July 08, 2025

Horse 3475 - The Brisbane Metro Opens And The Gunzels Go Mad

 The Brisbane Metro officially opened on the 1st of July (after these buses had been operating on other routes) and transit nerds and anoraks have been freaking out about it as though it was the public transit spawn of Satan.

It is not.

It is a high-frequency bus rapid transit system that if played out properly, will eventually expand to become a network.

I do not understand the transit nerds' and anoraks' meltdown over this. The buses themselves are 3-section bi-articulated buses; with dual engine sections as push/pull. Granted that this is being marketed as buses cosplaying as something bigger but given that this is cheaper to implement, that there are 60 units operating on the M1 and M2 routes, I would have thought that this would have been good enough.
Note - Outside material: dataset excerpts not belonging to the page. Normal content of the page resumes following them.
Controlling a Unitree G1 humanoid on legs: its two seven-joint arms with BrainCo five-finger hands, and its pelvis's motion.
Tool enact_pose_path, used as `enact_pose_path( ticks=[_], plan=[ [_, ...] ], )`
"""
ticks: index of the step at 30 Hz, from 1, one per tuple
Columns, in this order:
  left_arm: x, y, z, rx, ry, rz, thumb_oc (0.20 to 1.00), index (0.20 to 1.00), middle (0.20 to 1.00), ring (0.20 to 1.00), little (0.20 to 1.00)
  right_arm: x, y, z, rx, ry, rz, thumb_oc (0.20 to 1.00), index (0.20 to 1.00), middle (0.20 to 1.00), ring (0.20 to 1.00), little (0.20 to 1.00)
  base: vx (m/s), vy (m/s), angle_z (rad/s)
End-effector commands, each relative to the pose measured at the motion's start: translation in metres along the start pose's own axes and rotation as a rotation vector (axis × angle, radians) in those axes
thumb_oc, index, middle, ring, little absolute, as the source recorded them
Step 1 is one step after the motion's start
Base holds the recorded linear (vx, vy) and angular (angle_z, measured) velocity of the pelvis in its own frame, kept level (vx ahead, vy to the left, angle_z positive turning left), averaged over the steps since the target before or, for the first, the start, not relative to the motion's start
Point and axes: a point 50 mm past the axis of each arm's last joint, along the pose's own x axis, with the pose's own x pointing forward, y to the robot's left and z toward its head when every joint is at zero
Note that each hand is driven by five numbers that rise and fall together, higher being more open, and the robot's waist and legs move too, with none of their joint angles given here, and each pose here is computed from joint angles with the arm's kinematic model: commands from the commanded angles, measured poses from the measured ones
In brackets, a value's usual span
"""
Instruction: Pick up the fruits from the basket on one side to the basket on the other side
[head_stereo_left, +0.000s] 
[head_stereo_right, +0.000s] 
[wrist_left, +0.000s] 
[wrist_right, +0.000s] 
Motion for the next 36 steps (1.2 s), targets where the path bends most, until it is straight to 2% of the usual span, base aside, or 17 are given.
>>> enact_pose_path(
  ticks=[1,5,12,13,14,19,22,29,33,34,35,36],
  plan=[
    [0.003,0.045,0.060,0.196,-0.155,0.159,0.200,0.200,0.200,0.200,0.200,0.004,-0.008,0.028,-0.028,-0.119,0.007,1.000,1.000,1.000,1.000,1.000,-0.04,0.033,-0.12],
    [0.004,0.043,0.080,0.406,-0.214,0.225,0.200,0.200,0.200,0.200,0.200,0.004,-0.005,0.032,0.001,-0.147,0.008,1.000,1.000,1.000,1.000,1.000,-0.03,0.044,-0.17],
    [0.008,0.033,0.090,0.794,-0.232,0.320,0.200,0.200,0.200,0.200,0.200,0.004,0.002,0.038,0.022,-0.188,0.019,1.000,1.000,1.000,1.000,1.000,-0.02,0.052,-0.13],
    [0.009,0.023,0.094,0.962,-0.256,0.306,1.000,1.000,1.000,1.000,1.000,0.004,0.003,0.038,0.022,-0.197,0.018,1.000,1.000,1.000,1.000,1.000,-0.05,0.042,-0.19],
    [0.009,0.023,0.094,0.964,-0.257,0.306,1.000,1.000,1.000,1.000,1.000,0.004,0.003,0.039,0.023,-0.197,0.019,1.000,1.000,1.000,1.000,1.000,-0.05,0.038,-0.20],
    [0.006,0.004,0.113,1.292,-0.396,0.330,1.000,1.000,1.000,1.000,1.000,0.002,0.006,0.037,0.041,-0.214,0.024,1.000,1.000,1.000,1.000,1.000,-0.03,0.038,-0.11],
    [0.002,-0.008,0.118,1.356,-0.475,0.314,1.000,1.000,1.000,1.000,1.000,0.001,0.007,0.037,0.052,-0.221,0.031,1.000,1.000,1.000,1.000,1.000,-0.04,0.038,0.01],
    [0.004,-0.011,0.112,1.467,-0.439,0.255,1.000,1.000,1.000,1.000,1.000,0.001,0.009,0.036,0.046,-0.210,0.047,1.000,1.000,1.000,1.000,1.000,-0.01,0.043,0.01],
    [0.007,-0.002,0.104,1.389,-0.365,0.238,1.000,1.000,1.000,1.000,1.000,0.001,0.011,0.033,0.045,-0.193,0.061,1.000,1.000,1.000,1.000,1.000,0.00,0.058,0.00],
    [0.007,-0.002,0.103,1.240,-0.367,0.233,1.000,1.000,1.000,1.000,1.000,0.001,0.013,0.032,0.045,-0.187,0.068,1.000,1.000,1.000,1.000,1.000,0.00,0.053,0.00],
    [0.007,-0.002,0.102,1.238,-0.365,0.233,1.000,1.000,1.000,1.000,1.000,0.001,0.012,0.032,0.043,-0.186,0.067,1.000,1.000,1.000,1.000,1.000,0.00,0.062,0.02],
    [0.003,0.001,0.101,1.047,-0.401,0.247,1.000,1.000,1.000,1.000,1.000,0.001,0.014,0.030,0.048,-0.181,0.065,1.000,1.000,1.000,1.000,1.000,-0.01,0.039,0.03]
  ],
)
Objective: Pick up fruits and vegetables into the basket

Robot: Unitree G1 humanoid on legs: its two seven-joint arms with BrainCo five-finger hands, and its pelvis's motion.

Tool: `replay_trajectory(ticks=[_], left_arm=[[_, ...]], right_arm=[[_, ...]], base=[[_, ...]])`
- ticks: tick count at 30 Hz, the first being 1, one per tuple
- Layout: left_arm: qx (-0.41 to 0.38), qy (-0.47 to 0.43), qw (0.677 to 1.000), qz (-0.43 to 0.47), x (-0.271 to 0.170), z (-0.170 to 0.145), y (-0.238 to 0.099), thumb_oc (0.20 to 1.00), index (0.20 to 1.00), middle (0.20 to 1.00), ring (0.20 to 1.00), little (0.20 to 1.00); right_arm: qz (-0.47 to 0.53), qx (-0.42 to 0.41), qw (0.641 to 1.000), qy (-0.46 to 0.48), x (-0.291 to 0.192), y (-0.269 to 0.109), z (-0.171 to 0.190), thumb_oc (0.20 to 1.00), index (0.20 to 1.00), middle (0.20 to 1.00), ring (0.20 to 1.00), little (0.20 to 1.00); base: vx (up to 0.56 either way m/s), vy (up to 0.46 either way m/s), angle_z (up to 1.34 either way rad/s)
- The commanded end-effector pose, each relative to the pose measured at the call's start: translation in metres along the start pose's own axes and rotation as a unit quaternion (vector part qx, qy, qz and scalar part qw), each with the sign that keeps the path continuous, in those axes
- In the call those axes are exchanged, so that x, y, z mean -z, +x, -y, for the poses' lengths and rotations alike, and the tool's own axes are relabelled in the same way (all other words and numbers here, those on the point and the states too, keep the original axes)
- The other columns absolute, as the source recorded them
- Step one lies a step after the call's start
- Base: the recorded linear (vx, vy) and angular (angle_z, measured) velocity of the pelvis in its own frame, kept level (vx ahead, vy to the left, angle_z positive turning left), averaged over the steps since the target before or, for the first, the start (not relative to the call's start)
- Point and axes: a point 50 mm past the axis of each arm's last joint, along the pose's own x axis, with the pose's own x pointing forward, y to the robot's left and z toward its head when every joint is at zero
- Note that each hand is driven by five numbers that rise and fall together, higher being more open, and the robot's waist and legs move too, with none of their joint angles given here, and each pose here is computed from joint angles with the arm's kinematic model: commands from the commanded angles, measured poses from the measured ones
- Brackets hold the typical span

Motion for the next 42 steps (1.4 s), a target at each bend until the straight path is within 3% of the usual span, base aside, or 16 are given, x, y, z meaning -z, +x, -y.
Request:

I like the bendy-buses that Sydney Buses/Gladys'-Private-Kids runs, and have travelled on many E, X and L buses right up and down the North Shore and Northern Beaches. I like the Double Deck B1 buses that run up the Northern Beaches and I am sad that apart from B1, 607X and 611X, there seems to be little desire to run more. Partly this is due to the technical constraints of running very tall buses under things like low bridges but mostly this has to do with a lack in investment in hardware. This is exactly what you should expect from vampire capital companies like Keolis Downer and Transit Systems.

One of the unique technical problems that the Brisbane metropolitan area has is that it is really a series of connected swamps with pockets of harder land that they've built a city on top of. I imagine that unlike Sydney which is mostly sandstone, or other cities like London which is clay, that Brisbane's swampy and boggy terrain would make building massive amounts of underground railway difficult. The line to Brisbane Airport for instance, is built atop pillars and kind of exists on top of viaducts. Admittedly Queensland uses 3'6" narrow gauge as opposed to 4'8½" standard gauge, which does mean that trains are narrower but that still doesn't change the ground over which the infrastructure runs. 

Maybe it's just the marketing which offends the nerds and anoraks, or maybe it's something deeper? I have no idea if there is a kind of turf war between the gunzels and the bunzels, or even if in Sydney we have funzels, but I imagine that if there is, then it's like a Jets and Sharks type thing from West Side Story. Maybe the gunzels need to stand around getting angry at things, while they stand around in their anoraks or else they freeze to death... even in Brisbane where if the temperature drops below 25°C, the gunzels and bunzels need to throw on an extra coat.

In theory, I can see no reason why I shouldn't like double-bendy-buses. The mere fact that they've stuck a name (Metro) which exists in other cities as the branding for high frequency single deck robot trains is irrelevant. A rose by any other name does smell as sweet. There really is no reason why a metropolitan bus line that runs into the suburbs of the metropolis shouldn't be called a "Metro".

And here's the really ironic thing. Before the Sydney Metro there was the Sydney Metrobus. Again, before Gladys decided to sell all of the buses to her criminal mates (and she was never charged with corruption even in the face of the ICAC ruling), there were many Metrobus lines in Sydney, operating to a 7 minute frequency in some cases. 

Maybe it's just the hard core gunzels but I do not understand what is so bad about giving people more options to get around. As someone who could in theory be a bunzel, gunzel, funzel, and munzel all in the same trip to work, I like having loads of intermodal connections. I hope they expand the Brisbane Metro and have it go to lots more places like the airport, the Ekka, and lots more besides. Good luck to it.